Proposition 47 is Exhibit A for why the initiative process should rarely, if ever, be used to monkey with the criminal justice system.
Consider the case of Matthew Christopher Jackson. He pleaded guilty in Orange County Superior Court to a variety of offenses including stealing a gun, which at the time was a felony.
In 2014, after he had been sentenced to prison, voters approved Proposition 47, a far-reaching and insufficiently considered initiative that reduced penalties for drug possession and many property crimes to misdemeanors.
Championed by San Francisco District Attorney George Gascón and the ACLU, and underwritten by liberals including the George Soros-funded Open Society Policy Center, Proposition 47 says stolen property must be worth more than $950 before prosecutors can charge thieves with a felony.
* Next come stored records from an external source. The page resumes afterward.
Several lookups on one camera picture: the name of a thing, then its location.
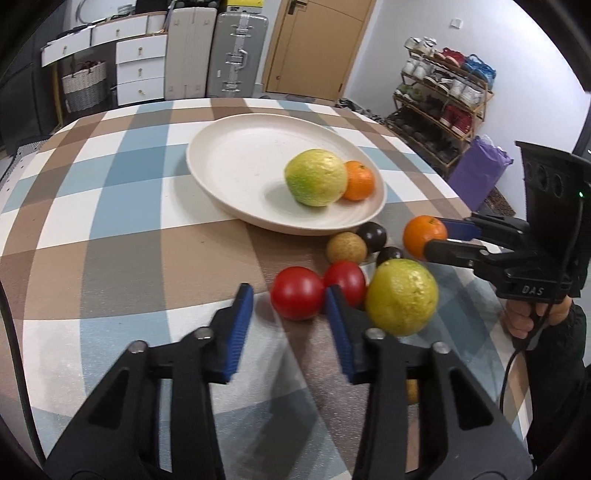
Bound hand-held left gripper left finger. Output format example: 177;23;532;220
44;282;254;480

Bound dark purple passion fruit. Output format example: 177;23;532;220
355;222;387;253
376;246;404;268

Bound brown patterned doormat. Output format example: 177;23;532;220
480;185;517;217

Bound large red tomato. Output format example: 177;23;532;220
270;266;326;321

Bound person's right forearm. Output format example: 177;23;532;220
525;302;591;469

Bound white dotted rug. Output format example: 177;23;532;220
0;143;47;204

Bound checkered tablecloth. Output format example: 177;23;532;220
0;97;532;480

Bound pale yellow guava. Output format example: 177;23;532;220
366;258;439;337

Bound group of assorted shoes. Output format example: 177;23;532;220
388;37;497;162

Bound sneakers on floor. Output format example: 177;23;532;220
337;98;386;123

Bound person's right hand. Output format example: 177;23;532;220
503;298;574;340

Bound silver suitcase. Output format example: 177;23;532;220
206;12;269;99

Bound wooden shoe rack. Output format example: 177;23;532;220
385;37;496;169

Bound white desk with drawers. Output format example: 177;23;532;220
41;11;168;68

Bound purple bag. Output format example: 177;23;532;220
448;135;514;213

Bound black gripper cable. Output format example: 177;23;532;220
500;189;583;412

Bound beige suitcase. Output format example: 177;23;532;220
165;7;218;101

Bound woven laundry basket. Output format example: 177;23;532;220
61;60;109;114

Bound cream round plate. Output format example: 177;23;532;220
186;114;387;236

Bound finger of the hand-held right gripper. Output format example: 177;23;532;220
441;213;532;246
424;237;509;278

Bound orange mandarin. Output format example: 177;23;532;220
342;160;376;201
403;215;448;260

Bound white drawer cabinet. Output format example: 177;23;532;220
115;34;168;107

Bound wooden door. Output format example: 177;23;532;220
262;0;377;101

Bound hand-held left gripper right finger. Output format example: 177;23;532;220
324;285;536;480

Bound small red tomato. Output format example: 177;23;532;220
323;261;368;309
We recognize that too many people have been sentenced to prison for relatively minor crimes involving items worth far too little. But we also recognize that most handguns are valued at less than $950.
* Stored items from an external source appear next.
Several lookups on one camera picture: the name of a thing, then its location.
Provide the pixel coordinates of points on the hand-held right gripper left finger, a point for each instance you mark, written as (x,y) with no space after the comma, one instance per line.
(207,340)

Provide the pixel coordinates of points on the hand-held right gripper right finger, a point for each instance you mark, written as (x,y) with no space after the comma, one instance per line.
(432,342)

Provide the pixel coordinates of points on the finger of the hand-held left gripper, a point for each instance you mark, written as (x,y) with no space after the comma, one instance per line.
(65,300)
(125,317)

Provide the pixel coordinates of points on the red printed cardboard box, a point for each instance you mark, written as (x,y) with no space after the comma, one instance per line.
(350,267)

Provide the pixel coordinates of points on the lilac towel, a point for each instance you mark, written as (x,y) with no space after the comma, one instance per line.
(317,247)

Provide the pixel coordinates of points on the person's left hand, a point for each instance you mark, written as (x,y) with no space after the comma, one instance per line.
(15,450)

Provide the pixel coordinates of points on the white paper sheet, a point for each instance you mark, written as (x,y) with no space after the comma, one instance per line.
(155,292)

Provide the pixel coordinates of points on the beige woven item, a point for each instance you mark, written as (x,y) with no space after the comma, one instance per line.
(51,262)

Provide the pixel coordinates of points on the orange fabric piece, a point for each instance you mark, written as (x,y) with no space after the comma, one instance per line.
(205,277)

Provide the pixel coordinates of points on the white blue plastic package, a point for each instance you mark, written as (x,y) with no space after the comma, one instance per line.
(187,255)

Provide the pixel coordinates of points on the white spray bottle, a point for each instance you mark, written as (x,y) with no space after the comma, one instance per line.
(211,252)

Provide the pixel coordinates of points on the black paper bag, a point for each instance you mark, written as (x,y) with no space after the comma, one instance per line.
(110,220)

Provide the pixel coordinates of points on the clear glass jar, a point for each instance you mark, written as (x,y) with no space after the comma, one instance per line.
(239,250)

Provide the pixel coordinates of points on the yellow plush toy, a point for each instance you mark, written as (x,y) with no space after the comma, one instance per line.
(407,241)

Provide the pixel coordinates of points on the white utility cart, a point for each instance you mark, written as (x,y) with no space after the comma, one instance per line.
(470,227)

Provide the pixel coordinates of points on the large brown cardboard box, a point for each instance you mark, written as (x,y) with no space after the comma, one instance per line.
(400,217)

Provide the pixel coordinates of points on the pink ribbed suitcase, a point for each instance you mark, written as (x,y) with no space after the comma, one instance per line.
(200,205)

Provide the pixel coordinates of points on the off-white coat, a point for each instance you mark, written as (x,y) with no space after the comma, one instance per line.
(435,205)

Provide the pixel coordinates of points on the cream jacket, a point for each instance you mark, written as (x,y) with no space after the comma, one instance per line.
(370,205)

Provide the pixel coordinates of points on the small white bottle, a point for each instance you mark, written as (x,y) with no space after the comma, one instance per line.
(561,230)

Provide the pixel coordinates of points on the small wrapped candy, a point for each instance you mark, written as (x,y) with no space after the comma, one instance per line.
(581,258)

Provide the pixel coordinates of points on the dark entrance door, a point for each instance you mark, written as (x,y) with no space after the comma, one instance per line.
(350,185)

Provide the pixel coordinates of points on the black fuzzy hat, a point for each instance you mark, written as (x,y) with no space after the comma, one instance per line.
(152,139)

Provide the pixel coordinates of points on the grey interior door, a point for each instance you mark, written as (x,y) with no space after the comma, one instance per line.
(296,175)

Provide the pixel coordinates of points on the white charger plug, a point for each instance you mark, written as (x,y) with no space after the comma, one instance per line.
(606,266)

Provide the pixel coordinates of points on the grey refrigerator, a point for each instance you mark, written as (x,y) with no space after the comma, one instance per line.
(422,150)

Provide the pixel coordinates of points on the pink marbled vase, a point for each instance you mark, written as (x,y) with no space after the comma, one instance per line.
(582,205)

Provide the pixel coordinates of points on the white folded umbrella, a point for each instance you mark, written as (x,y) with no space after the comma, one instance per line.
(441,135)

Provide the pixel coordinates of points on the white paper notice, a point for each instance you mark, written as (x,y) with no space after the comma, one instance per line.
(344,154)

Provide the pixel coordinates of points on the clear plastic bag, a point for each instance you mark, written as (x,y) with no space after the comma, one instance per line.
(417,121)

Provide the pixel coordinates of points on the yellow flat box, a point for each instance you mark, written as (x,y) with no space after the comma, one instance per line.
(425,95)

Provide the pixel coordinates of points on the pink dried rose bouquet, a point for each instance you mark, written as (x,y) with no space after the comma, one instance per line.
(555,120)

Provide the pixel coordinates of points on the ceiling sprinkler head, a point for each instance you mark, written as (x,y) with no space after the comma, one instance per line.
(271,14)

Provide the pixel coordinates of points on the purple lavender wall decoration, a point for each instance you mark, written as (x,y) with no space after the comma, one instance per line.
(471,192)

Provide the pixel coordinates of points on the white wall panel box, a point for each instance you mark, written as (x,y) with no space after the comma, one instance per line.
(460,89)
That’s why Jackson petitioned the appellate court to have his sentence reduced. Last month the California Court of Appeal for the 4th District agreed, ordering the trial court to determine whether the gun Jackson stole is worth less than $950. If it is, the judge should consider cutting Jackson’s sentence.
As so often happens, courts must clean up messes left by initiative promoters. Several appellate courts have decided Proposition 47-related gun theft cases in the thieves’ favor, and the California Supreme Court is weighing no fewer than 10 cases on other issues stemming from the measure’s passage.
Since an initiative created the loophole, voters would need to close it. Unfortunately, that comes at a price.
In 2014, our editorial board urged a no vote on the measure. We were listening to the urgent concerns of Stanislaus County Sheriff Adam Christianson, Merced County District Attorney Larry Morse, probation departments in both Merced and Stanislaus counties and police chiefs throughout the region.
As Turlock Police Chieft Rob Jackson pointed out, “People don’t steal guns to collect them; they’re planning to commit another crime. ... Take out everything else, and that’s enough for me.”
There is a certain irony in the gun-theft loophole created by Proposition 47. California lawmakers have approved some of the nation’s most far-reaching gun-control measures but pass a law that gives criminals a get-out-jail-free card for illegally procuring a gun.
Attorney General Kamala Harris, who touts her strong gun control position and whose office summarizes initiatives for the official ballot handbook, failed to mention the gun theft loophole in her summation of Proposition 47. During the campaign, Gascón discounted the gun theft loophole. Shoplifting a shirt or some food probably should not warrant a prison sentence. But theft of a gun is fundamentally different.
This month, legislators will vote on – and must approve – bills cowriteen by Assemblymembers Adam Gray, Jim Cooper (Elk Grove) and Melissa Melendez (Lake Elsinore) to plug the gun theft loophole created by Proposition 47.
Since an initiative created the loophole, voters will have to close it. The bills seek to place a new measure on the November ballot that would do that. The deadline for approving the measures is this month.
Unfortunately, it comes at a price. An analysis by legislative staffers estimates that it costs $55,000 to print each page in the voters’ handbook. A do-over will run four pages, maybe more.
Though it’s not likely, perhaps Gascón and the people who funded the $9.1 million Proposition 47 campaign could help defray the state’s costs.